[Data extracted from a collection]
● ● ●
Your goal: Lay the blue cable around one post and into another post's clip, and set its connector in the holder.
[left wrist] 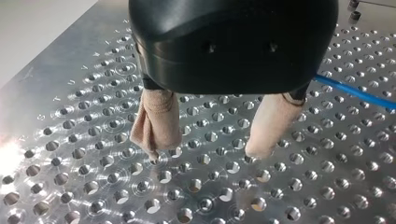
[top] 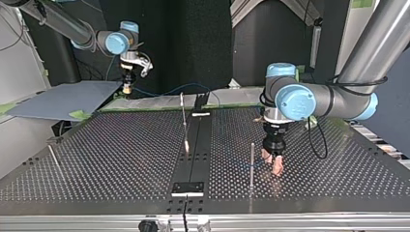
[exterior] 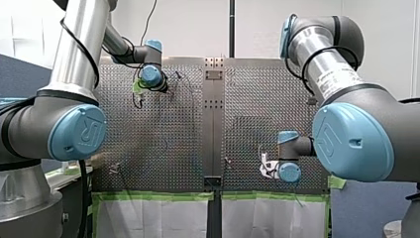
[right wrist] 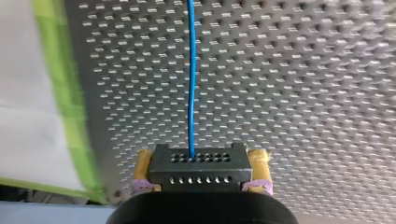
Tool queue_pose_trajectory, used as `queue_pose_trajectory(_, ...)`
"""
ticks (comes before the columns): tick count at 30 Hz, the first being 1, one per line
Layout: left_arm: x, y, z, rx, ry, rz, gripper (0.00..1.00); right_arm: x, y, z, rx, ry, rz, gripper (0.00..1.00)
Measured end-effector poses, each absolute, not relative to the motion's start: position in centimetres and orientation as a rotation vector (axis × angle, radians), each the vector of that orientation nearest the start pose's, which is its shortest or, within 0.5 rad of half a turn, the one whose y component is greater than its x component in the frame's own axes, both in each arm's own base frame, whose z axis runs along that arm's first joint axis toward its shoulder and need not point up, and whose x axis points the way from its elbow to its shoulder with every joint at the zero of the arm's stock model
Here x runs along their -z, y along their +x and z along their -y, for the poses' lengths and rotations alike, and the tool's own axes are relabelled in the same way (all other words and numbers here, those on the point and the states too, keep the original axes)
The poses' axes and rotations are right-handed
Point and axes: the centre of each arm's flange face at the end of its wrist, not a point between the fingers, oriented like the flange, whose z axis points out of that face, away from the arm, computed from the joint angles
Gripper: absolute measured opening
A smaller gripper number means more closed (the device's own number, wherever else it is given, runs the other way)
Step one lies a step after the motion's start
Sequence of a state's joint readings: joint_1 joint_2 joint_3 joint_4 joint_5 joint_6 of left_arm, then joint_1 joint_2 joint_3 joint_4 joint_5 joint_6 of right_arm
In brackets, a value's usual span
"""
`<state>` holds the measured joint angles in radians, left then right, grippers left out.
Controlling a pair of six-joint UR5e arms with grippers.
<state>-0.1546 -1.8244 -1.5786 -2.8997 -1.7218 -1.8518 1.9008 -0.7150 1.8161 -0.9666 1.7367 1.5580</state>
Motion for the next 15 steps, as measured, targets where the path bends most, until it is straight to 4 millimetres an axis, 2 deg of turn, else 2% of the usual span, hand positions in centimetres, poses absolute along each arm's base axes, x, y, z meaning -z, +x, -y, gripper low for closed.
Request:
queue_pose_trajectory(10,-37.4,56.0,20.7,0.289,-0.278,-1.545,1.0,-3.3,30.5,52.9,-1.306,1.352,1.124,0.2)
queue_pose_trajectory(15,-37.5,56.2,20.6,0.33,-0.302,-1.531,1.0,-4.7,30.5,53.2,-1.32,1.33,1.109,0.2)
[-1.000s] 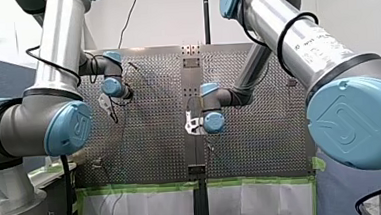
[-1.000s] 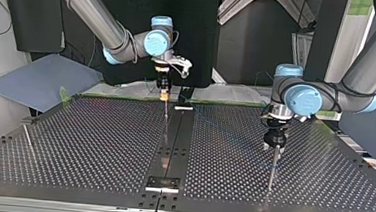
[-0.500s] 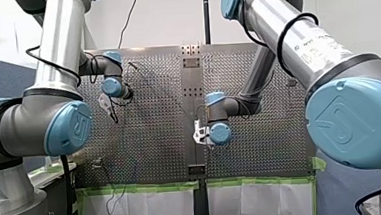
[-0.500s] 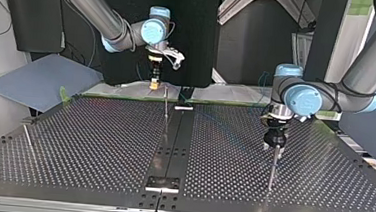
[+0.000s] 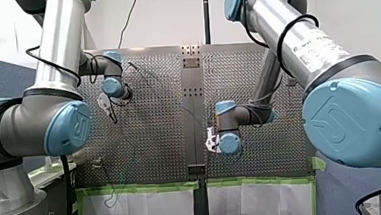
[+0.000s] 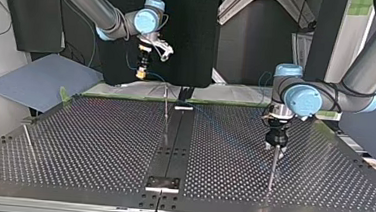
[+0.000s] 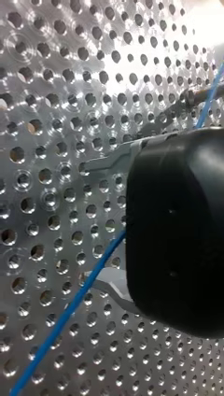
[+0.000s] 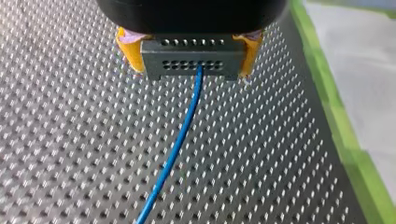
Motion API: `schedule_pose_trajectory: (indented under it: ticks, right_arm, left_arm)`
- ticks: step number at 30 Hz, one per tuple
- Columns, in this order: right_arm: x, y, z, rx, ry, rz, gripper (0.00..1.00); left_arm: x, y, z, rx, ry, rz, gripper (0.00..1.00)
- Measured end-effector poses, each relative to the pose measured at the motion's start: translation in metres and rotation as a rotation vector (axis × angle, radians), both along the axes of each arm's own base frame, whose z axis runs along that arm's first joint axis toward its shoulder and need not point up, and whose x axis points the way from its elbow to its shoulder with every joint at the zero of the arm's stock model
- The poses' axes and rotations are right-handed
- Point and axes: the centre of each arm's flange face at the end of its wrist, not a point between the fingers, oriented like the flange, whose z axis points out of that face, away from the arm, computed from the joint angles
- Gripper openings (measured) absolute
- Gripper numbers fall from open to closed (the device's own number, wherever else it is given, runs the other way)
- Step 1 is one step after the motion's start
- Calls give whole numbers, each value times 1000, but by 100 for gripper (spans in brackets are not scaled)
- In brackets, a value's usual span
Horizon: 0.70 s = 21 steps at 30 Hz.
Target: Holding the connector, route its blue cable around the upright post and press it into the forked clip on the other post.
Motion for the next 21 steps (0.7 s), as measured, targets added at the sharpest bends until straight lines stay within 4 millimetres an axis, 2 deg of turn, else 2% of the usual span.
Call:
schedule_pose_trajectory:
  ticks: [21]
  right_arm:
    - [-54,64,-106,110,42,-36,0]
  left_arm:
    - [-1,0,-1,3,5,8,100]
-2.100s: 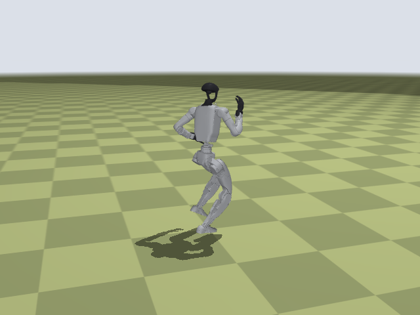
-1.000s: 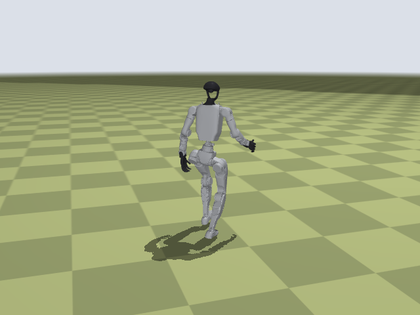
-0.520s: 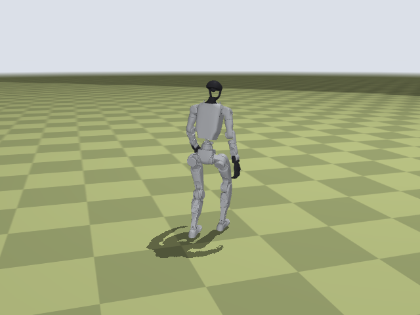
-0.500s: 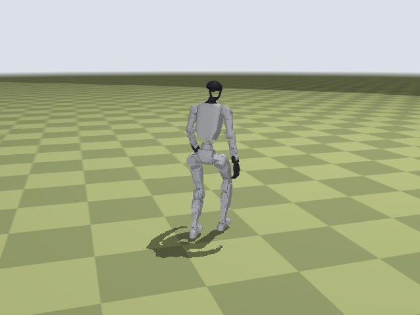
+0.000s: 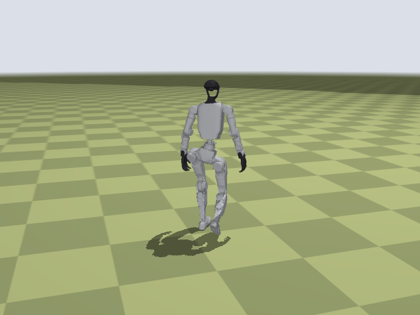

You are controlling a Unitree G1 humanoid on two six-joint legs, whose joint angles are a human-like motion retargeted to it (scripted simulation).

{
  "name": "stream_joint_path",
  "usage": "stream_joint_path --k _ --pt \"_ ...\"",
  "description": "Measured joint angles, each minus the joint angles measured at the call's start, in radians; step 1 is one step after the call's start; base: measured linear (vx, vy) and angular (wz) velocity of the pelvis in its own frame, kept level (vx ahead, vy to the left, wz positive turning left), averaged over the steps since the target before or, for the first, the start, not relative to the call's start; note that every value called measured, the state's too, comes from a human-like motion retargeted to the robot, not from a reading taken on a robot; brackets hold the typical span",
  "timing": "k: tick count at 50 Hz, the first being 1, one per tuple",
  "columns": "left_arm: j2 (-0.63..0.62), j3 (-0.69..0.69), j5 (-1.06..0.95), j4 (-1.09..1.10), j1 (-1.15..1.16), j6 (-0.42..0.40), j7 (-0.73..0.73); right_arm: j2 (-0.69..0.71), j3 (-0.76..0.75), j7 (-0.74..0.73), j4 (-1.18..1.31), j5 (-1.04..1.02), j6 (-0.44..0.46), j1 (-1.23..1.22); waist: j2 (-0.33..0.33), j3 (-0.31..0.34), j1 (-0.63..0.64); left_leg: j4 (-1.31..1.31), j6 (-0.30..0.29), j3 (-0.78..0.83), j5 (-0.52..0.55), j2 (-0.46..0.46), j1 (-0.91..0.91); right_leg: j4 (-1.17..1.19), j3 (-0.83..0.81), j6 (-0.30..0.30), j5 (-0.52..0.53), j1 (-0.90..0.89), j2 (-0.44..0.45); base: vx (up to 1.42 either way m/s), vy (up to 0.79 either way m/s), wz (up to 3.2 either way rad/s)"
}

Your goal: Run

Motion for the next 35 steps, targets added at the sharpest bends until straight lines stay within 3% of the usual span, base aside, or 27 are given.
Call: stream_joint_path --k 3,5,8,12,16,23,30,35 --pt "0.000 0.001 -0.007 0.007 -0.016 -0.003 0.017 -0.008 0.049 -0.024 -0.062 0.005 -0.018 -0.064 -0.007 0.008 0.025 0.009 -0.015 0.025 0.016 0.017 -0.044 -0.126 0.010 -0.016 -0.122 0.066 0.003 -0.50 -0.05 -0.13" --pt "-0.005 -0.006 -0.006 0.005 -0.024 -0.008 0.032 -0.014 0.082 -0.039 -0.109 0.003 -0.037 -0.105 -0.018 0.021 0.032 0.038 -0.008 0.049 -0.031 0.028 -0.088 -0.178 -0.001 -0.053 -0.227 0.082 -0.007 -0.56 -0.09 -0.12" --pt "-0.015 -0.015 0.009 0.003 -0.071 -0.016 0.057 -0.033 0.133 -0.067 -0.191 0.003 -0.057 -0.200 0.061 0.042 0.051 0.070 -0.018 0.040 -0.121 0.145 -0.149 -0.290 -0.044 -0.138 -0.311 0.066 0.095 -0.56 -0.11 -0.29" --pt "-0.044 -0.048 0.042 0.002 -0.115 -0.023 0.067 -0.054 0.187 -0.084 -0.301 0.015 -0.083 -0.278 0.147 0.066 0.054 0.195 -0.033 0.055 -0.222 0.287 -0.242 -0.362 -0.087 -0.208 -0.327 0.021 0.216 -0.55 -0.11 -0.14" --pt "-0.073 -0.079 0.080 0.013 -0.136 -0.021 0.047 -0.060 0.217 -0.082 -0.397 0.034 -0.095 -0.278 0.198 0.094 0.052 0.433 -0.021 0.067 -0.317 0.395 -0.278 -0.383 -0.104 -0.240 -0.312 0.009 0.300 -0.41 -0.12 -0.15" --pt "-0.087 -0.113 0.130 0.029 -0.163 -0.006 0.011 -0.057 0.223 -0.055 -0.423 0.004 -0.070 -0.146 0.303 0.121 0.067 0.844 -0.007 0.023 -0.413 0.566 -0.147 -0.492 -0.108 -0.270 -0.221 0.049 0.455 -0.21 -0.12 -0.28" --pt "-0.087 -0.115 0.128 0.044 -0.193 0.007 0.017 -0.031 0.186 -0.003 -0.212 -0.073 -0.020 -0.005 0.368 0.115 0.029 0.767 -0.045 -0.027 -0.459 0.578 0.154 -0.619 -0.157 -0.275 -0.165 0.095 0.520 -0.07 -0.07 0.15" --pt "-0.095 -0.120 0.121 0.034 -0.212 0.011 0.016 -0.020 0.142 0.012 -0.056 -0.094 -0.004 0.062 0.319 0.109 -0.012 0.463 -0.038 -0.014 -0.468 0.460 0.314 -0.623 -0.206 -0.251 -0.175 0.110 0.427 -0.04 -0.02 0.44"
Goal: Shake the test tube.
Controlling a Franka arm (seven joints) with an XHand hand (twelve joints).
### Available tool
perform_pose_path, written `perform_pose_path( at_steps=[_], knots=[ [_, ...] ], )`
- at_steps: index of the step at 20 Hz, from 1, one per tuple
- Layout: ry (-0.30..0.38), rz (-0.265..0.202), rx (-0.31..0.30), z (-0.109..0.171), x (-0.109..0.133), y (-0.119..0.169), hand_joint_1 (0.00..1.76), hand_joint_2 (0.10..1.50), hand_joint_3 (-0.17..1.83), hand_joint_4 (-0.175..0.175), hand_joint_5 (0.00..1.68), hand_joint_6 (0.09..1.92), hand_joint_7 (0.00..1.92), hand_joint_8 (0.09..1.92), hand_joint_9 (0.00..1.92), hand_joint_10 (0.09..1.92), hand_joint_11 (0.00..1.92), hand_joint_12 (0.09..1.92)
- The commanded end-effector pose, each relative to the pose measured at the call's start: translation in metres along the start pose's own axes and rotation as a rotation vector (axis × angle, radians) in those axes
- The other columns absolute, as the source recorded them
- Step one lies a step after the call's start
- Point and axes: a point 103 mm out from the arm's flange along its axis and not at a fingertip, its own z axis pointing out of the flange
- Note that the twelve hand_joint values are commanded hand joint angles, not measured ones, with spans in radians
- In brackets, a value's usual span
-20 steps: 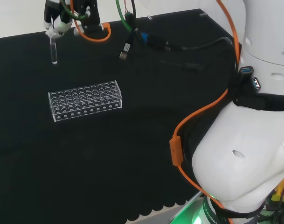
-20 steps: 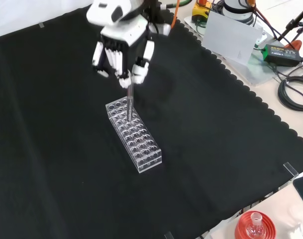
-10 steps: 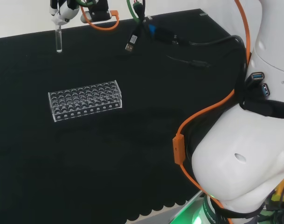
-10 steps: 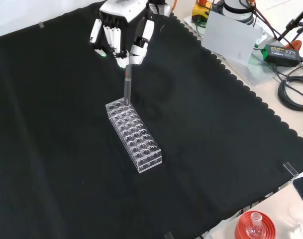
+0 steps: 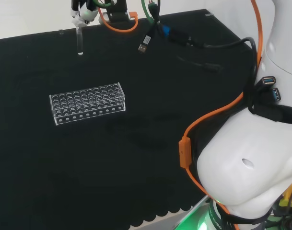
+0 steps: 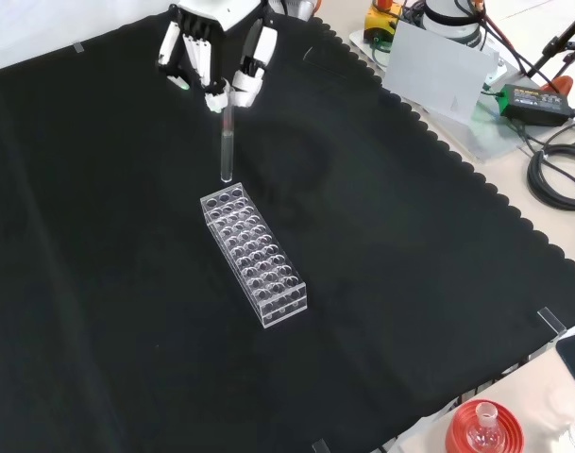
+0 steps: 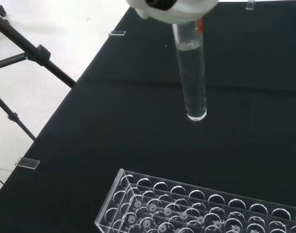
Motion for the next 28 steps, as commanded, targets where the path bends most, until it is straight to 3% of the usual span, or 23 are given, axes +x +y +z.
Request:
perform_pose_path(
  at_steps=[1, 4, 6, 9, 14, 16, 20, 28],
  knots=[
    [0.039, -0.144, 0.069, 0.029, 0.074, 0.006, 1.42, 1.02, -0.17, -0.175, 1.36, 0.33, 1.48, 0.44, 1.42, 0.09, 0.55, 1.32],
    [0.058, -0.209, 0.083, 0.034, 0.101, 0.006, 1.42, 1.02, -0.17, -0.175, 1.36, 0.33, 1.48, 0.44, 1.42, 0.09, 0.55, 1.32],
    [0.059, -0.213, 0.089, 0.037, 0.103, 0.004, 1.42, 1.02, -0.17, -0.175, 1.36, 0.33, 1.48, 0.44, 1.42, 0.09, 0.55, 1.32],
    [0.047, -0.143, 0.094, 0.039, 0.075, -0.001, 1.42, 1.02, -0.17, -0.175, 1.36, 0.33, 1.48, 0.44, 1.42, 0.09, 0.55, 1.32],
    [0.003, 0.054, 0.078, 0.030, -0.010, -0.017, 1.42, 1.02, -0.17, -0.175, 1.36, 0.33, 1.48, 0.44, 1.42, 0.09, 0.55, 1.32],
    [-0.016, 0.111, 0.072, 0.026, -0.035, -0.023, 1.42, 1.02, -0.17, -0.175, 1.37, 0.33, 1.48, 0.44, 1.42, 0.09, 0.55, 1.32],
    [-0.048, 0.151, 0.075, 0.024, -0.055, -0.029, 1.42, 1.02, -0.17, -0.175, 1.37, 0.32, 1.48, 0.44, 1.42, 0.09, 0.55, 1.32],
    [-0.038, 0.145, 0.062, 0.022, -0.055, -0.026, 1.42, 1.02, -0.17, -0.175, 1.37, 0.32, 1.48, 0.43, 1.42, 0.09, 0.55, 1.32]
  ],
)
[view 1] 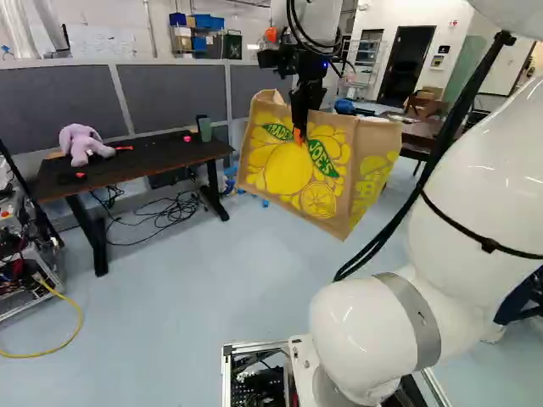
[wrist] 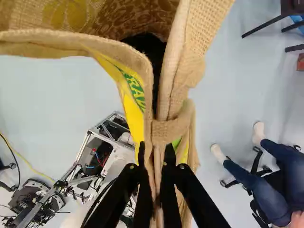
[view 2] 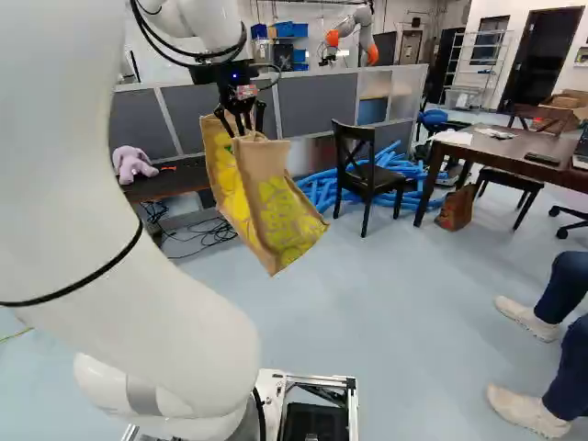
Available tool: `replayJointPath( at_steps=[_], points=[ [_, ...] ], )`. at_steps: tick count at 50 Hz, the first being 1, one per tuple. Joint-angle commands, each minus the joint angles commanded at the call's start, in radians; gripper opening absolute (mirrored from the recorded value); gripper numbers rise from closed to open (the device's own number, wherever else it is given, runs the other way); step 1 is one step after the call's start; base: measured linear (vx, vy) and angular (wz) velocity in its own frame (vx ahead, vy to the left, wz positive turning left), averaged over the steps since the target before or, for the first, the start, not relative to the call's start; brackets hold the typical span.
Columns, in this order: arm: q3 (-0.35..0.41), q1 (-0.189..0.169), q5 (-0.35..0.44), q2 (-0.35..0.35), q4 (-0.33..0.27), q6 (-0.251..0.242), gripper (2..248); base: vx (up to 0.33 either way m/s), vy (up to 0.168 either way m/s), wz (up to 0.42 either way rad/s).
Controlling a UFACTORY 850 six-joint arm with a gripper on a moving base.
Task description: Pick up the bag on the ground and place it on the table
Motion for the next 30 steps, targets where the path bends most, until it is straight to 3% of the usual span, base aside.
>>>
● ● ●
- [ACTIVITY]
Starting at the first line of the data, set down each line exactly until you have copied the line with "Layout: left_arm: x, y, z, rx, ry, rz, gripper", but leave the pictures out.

- [WRITTEN RESPONSE]
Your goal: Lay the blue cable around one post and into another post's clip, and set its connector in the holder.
[left wrist] 
[top] 
[exterior] 
[right wrist] 
Tool queue_pose_trajectory, used as `queue_pose_trajectory(_, ...)`
"""
ticks (comes before the columns): tick count at 30 Hz, the first being 1, one per line
Layout: left_arm: x, y, z, rx, ry, rz, gripper (0.00..1.00); right_arm: x, y, z, rx, ry, rz, gripper (0.00..1.00)

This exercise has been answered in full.